大公邸の庭園に、カラスの鳴き声すら聞こえそうな静寂が落ちた。
「お腹を空かせた……クレーマー……?」
オルフェウス様が、毒気を完全に抜かれたような顔でポカンと口を開けている。
「はい。文章の端々から、プライドは高いけれど、ものすごくお腹が鳴っている哀愁が漂ってきますわ。……こんな頭に血の上った空腹の相手に、軍隊を向けて武力で制圧しようとすれば、かえって火に油を注いで『クレーマーの意地』を刺激するだけですのよ」
私は、羊皮紙を綺麗に折りたたみながら、一流ホテルのコンシェルジュのような、完璧な『営業スマイル』を浮かべた。

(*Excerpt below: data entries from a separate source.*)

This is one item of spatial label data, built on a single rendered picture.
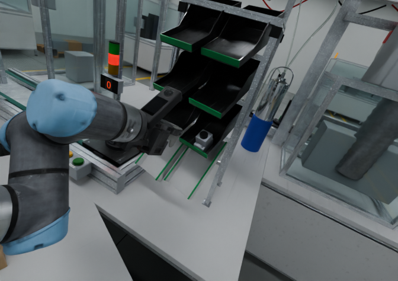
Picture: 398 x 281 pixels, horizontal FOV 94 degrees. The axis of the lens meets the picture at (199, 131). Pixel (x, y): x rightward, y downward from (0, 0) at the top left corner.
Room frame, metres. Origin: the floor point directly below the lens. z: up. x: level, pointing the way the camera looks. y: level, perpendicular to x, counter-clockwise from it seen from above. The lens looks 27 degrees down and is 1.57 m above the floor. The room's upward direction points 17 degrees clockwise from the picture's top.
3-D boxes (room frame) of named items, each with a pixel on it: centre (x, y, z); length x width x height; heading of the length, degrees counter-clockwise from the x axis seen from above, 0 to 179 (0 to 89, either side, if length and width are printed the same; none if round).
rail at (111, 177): (0.72, 0.68, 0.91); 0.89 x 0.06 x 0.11; 73
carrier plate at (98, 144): (0.78, 0.38, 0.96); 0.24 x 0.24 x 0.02; 73
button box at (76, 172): (0.60, 0.52, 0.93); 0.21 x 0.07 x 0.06; 73
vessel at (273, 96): (1.37, -0.44, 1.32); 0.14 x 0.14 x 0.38
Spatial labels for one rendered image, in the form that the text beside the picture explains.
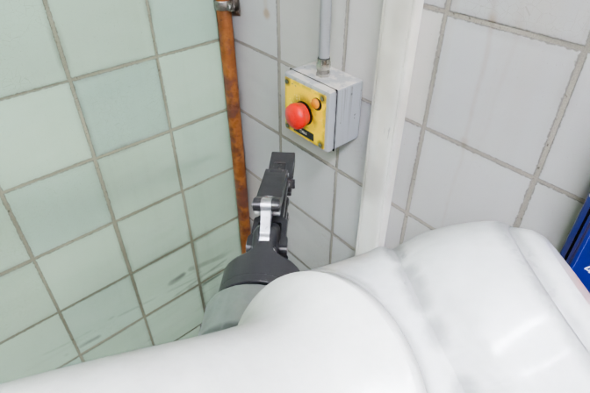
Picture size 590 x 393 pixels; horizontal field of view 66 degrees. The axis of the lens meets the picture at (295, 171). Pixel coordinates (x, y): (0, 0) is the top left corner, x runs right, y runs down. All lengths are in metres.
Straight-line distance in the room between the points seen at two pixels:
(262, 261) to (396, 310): 0.23
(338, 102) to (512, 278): 0.50
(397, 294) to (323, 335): 0.03
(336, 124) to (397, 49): 0.14
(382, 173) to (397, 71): 0.16
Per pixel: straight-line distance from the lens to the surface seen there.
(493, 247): 0.19
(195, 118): 0.95
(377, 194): 0.72
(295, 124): 0.66
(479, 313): 0.17
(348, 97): 0.66
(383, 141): 0.66
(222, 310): 0.36
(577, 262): 0.57
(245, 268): 0.39
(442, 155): 0.63
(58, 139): 0.85
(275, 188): 0.45
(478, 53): 0.56
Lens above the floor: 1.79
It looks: 36 degrees down
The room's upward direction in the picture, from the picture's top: straight up
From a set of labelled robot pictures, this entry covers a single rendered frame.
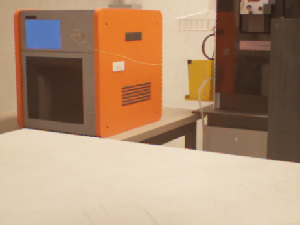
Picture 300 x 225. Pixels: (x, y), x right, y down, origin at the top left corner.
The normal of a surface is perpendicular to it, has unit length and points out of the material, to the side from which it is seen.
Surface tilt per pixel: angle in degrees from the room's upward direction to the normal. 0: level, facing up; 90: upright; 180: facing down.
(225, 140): 90
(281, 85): 90
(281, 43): 90
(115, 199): 0
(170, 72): 90
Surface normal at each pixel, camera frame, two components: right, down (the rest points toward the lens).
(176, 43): -0.50, 0.14
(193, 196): 0.00, -0.99
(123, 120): 0.87, 0.08
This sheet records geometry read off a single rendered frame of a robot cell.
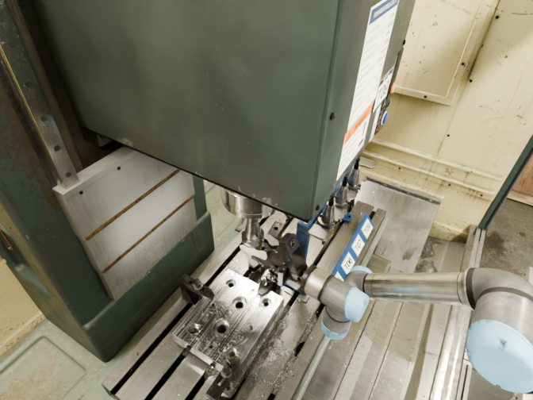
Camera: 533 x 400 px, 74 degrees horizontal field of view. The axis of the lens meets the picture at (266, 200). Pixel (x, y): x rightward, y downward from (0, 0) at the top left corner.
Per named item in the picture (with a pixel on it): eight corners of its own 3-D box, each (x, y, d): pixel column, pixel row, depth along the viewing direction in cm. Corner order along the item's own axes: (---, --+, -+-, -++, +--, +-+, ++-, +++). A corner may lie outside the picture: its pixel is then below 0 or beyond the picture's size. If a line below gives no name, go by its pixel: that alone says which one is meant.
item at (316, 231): (333, 232, 111) (334, 231, 110) (327, 244, 107) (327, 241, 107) (313, 224, 113) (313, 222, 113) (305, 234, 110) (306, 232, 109)
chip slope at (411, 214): (424, 237, 191) (441, 201, 173) (385, 344, 145) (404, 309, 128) (280, 182, 224) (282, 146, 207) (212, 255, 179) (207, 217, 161)
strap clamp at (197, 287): (217, 309, 124) (214, 283, 115) (212, 316, 122) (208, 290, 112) (189, 291, 129) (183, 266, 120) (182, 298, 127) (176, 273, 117)
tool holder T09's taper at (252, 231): (251, 225, 100) (251, 207, 96) (263, 232, 98) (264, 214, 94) (241, 234, 98) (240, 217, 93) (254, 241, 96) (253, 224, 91)
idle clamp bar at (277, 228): (285, 234, 152) (285, 224, 148) (256, 279, 134) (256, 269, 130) (274, 230, 153) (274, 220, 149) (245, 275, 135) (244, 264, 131)
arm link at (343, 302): (354, 332, 88) (361, 313, 82) (315, 308, 92) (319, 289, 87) (366, 309, 92) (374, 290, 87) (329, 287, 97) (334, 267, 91)
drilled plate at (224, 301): (283, 305, 121) (284, 298, 118) (235, 381, 103) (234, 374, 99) (228, 276, 130) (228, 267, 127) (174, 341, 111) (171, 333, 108)
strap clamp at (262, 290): (281, 285, 133) (283, 259, 123) (263, 312, 124) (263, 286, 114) (274, 281, 134) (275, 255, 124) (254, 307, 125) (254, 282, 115)
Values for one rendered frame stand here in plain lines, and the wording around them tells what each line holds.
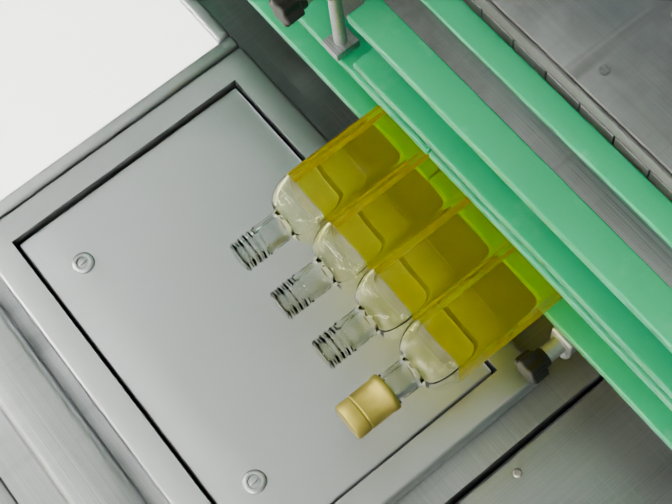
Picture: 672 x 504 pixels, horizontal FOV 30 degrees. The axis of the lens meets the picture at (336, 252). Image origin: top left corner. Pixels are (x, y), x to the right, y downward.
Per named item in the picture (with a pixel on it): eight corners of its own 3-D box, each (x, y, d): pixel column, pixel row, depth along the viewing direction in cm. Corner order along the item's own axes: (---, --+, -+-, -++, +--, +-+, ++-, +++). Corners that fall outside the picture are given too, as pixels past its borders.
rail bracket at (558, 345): (613, 285, 117) (505, 374, 114) (623, 258, 111) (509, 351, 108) (644, 316, 115) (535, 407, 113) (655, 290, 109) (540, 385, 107)
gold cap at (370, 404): (390, 387, 101) (348, 421, 100) (407, 414, 103) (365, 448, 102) (368, 366, 104) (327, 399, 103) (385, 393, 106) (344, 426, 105)
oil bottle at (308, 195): (446, 79, 117) (266, 215, 114) (447, 48, 112) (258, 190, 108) (486, 120, 116) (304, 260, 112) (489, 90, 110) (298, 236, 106)
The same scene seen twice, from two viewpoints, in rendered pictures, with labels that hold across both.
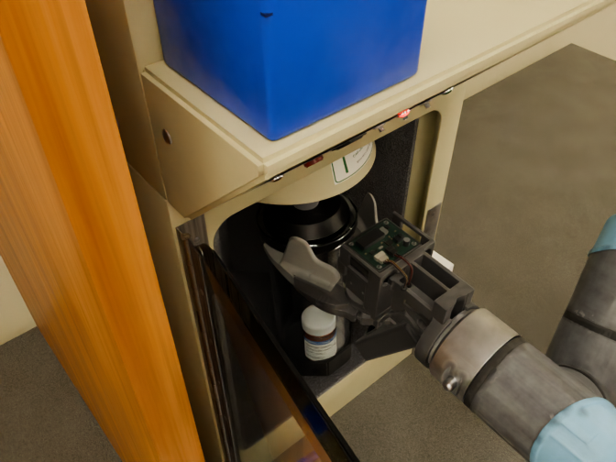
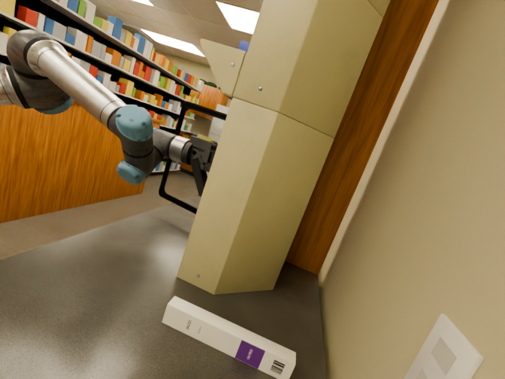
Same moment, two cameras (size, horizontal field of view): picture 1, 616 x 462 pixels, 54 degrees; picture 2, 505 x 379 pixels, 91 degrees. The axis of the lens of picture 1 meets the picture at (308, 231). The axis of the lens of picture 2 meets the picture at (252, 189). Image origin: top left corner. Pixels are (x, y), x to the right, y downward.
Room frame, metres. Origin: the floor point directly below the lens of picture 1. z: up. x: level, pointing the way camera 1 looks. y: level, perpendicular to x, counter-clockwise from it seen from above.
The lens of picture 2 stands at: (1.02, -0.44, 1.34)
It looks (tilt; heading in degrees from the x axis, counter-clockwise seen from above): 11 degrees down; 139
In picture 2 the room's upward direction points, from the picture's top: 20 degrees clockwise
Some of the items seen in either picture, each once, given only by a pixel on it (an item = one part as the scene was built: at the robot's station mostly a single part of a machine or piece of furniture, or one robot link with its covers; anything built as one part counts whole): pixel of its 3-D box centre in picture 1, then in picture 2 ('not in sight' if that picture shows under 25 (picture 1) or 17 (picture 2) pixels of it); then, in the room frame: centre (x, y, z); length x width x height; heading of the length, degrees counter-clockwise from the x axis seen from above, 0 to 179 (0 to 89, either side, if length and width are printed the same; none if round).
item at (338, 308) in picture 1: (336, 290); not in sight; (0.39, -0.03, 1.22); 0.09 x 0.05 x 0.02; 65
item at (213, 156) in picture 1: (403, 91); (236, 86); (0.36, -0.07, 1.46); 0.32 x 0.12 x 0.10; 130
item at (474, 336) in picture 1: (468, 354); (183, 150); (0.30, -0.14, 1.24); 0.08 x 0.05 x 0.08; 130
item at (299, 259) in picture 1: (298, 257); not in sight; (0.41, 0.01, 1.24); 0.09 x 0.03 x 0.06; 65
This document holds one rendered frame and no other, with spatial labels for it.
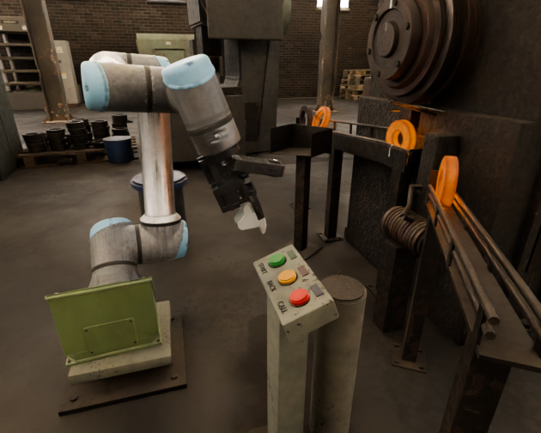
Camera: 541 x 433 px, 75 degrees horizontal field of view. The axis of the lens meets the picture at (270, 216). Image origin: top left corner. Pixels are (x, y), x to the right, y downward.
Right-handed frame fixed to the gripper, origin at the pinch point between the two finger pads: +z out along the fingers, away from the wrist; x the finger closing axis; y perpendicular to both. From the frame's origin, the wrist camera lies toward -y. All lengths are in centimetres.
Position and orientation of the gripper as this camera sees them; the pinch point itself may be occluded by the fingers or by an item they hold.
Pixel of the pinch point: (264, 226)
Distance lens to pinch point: 78.5
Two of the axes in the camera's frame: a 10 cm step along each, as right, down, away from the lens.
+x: 2.9, 3.6, -8.8
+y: -9.0, 4.2, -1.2
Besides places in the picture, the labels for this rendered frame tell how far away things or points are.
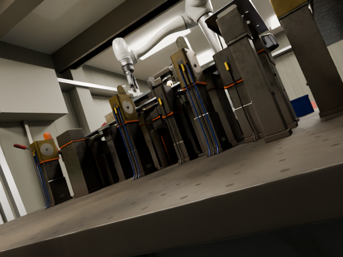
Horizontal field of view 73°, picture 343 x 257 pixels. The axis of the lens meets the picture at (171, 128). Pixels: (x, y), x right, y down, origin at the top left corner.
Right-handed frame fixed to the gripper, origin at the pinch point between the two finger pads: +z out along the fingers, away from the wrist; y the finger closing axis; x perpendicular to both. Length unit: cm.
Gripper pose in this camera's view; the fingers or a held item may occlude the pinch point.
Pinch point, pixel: (137, 94)
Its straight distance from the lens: 162.0
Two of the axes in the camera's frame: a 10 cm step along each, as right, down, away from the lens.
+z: 3.4, 9.3, -1.0
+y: -1.5, -0.5, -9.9
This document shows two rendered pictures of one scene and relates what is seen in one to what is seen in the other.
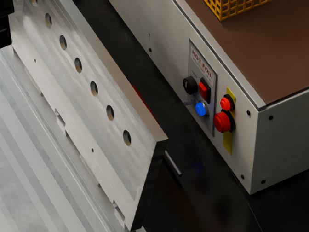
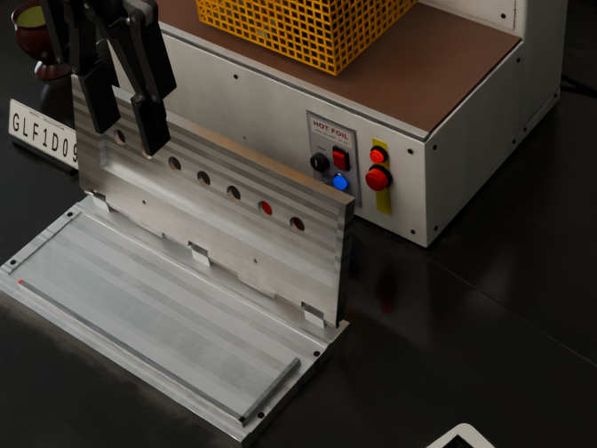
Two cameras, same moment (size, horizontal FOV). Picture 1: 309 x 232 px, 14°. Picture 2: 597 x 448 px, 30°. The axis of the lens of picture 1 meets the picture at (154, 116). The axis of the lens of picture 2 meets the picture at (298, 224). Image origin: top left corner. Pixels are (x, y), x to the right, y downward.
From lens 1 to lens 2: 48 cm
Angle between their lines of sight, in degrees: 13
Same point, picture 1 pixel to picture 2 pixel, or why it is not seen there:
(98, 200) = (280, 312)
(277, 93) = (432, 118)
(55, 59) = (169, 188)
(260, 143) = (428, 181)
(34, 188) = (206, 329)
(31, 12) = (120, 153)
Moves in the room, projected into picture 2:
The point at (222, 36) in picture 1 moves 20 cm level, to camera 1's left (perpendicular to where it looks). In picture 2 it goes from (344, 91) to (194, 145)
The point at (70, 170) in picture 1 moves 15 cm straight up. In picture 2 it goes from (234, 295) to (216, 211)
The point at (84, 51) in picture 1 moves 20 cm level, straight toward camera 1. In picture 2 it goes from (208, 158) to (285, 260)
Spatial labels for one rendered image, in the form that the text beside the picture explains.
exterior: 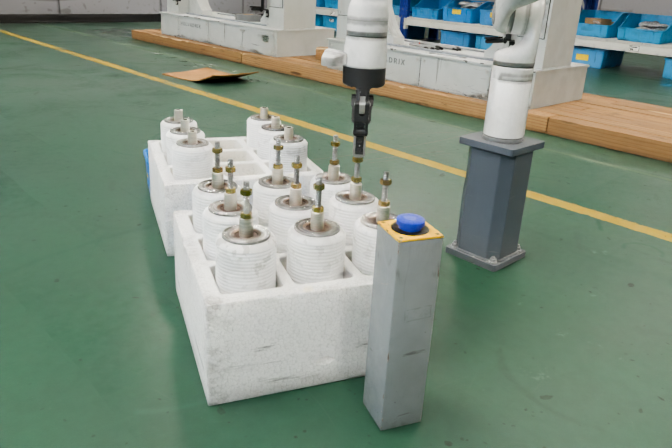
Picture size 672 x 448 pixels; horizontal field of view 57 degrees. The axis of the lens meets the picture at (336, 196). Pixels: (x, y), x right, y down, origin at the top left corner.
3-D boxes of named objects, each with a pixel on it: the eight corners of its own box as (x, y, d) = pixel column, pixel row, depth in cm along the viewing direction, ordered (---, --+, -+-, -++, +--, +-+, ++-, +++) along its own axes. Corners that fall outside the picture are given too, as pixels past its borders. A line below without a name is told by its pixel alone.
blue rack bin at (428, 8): (437, 16, 700) (439, -3, 693) (465, 19, 674) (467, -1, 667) (409, 16, 666) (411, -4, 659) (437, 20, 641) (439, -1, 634)
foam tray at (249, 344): (347, 268, 143) (351, 196, 137) (428, 364, 109) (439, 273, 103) (175, 290, 129) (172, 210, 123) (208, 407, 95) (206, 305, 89)
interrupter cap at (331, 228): (343, 224, 103) (344, 220, 103) (335, 241, 96) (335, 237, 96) (300, 218, 105) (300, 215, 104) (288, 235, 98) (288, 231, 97)
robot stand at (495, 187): (477, 237, 165) (492, 128, 154) (525, 256, 155) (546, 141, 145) (444, 251, 155) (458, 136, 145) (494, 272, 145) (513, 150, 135)
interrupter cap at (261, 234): (261, 225, 101) (261, 221, 101) (276, 243, 95) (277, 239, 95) (216, 230, 98) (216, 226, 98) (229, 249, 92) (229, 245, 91)
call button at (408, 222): (415, 224, 89) (417, 211, 88) (429, 235, 85) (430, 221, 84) (390, 227, 87) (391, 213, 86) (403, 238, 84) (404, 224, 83)
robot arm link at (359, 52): (323, 60, 111) (325, 24, 109) (385, 63, 111) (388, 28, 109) (319, 67, 103) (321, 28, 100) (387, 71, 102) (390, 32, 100)
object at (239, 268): (264, 315, 108) (265, 220, 102) (282, 344, 100) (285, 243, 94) (210, 325, 105) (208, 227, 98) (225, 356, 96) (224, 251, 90)
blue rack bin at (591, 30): (590, 32, 579) (594, 9, 572) (631, 37, 554) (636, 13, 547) (565, 34, 546) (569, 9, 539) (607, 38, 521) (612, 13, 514)
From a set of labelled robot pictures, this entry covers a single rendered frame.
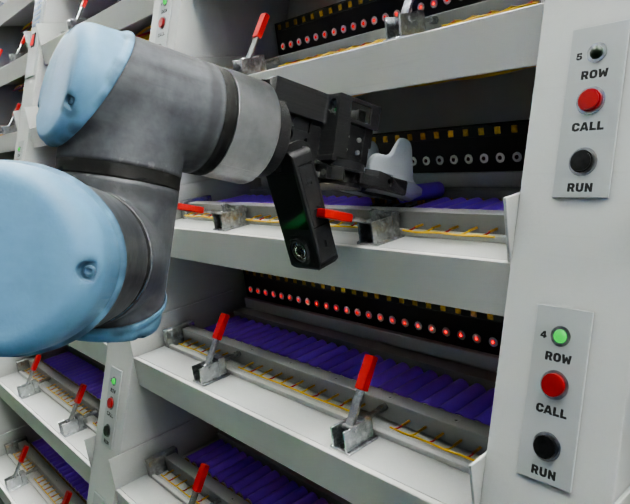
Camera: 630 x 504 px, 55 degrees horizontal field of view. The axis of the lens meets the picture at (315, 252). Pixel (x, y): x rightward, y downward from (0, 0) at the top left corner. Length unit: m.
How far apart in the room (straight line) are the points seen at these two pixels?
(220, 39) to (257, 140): 0.56
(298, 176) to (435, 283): 0.15
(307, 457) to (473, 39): 0.42
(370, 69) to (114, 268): 0.39
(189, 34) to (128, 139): 0.58
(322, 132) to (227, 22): 0.51
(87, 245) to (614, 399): 0.33
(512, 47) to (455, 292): 0.20
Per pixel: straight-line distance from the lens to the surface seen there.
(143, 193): 0.44
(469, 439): 0.59
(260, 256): 0.72
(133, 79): 0.45
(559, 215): 0.47
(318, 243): 0.55
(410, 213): 0.61
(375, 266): 0.58
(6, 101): 2.35
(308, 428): 0.66
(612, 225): 0.45
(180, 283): 0.98
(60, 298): 0.30
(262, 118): 0.49
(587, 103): 0.47
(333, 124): 0.56
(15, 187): 0.30
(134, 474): 1.03
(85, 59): 0.44
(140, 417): 1.00
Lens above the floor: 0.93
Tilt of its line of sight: 1 degrees up
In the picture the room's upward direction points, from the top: 8 degrees clockwise
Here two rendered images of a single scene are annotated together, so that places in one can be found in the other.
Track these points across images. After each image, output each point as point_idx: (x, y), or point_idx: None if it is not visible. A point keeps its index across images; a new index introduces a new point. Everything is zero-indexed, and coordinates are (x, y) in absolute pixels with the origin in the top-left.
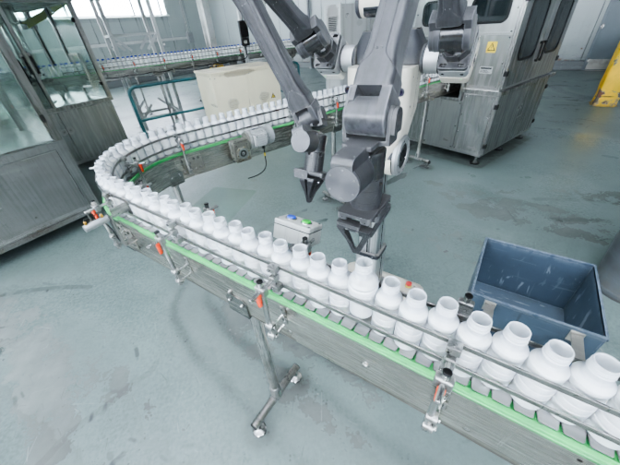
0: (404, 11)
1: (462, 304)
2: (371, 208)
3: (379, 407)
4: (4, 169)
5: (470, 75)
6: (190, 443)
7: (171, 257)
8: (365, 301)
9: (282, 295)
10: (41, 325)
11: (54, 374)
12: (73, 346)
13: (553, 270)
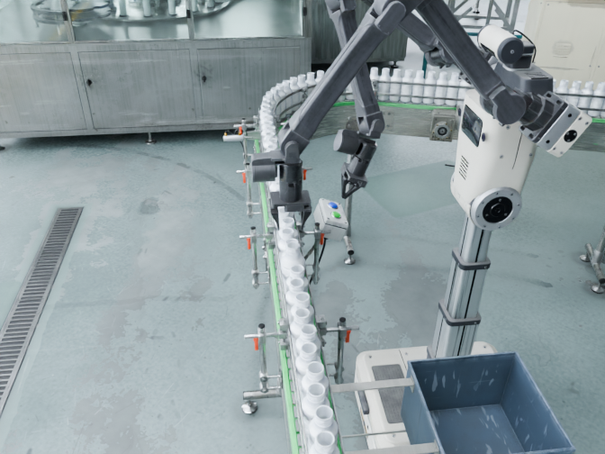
0: (318, 93)
1: (338, 323)
2: (283, 199)
3: None
4: (249, 51)
5: (562, 150)
6: (201, 369)
7: (249, 190)
8: (284, 276)
9: (274, 256)
10: (191, 208)
11: (170, 251)
12: (194, 240)
13: (547, 433)
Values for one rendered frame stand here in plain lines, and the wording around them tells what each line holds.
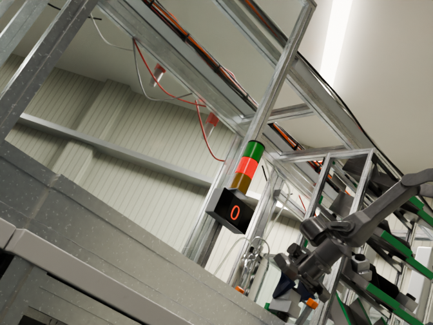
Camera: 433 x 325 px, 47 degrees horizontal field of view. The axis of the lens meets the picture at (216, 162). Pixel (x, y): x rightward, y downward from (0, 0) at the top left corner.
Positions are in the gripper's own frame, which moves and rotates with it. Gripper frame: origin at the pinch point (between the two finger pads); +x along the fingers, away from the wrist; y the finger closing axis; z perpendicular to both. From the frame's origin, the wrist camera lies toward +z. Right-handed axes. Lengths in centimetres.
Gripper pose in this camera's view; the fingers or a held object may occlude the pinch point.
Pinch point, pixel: (288, 291)
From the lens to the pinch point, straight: 131.0
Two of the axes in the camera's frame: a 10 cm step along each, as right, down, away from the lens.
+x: -6.9, 7.2, 1.1
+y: -6.6, -5.5, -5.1
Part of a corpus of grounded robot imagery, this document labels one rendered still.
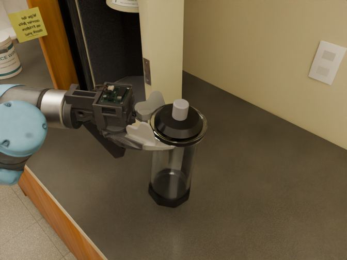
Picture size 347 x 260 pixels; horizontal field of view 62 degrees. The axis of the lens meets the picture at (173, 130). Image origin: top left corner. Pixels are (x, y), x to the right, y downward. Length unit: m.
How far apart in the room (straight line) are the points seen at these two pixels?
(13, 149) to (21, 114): 0.05
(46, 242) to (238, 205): 1.34
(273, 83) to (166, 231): 0.61
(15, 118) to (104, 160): 0.46
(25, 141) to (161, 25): 0.40
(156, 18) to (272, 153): 0.51
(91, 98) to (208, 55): 0.71
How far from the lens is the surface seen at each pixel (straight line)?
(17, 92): 0.62
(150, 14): 0.66
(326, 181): 0.89
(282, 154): 0.92
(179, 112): 0.51
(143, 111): 0.59
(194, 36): 1.18
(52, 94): 0.59
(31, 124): 0.44
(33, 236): 1.95
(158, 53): 0.71
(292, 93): 1.03
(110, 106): 0.51
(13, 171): 0.58
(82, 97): 0.54
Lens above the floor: 1.57
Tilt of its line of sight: 42 degrees down
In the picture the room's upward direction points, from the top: straight up
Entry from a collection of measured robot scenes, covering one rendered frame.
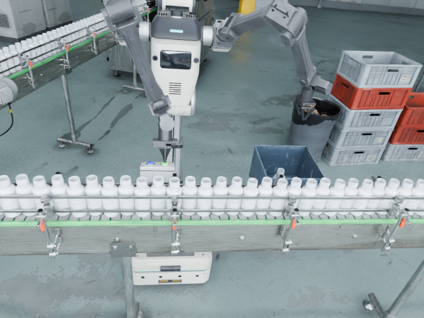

「クレーム対応の基本は、相手の『本当の要求』を正確に満たしてあげることです。今回の要求は、暴力でも領地でもなく、ただ『美味い酒とツマミ』。……ならば、お安い御用ではありませんか」
「ア、アマネ……。君は、この得体の知れないヤカラを、もてなすつもりか?」
「もてなすのではありませんわ。『処理(接待)』するのです」
私は【善行ポイント通販】のウィンドウを脳内でチラリと確認した。
ポイントの残高は十分にある。地球の『極上のジャンクなおつまみ』と『キンキンに冷えたアルコール』。これらを使えば、どんなに柄の悪いオジサンだろうと、一撃で胃袋を掌握して黙らせることができる。
「オルフェウス様。軍隊の出動はキャンセルしてくださいませ。明日の夜は、大公邸の庭を広く空けて、バーベキューの準備をお願いいたしますわね」
「バーベキュー……? アマネ、君は一体何を……」
「クレーマーには、直接こちらから『最高のおもてなし』を叩きつけて、二度と文句が言えないようにして差し上げるのが、限界OLの流儀ですの」
私は、黒い矢をゴミ箱にポイッと捨てながら、自信満々に胸を張った。
天魔窟から送られてきた、ヤクザな邪神からの宣戦布告。
しかしそれは、戦闘力1馬力の限界OLにとって、ただの『少し柄の悪い取引先への接待ミッション』へと変換されてしまったのである。
明日の夜。大公邸に現れるであろう『極道神』を待ち受けているのは、血の雨などではなく、地球の悪魔的な『おつまみと酒』の暴力であることなど、今はまだ誰も知る由もなかった。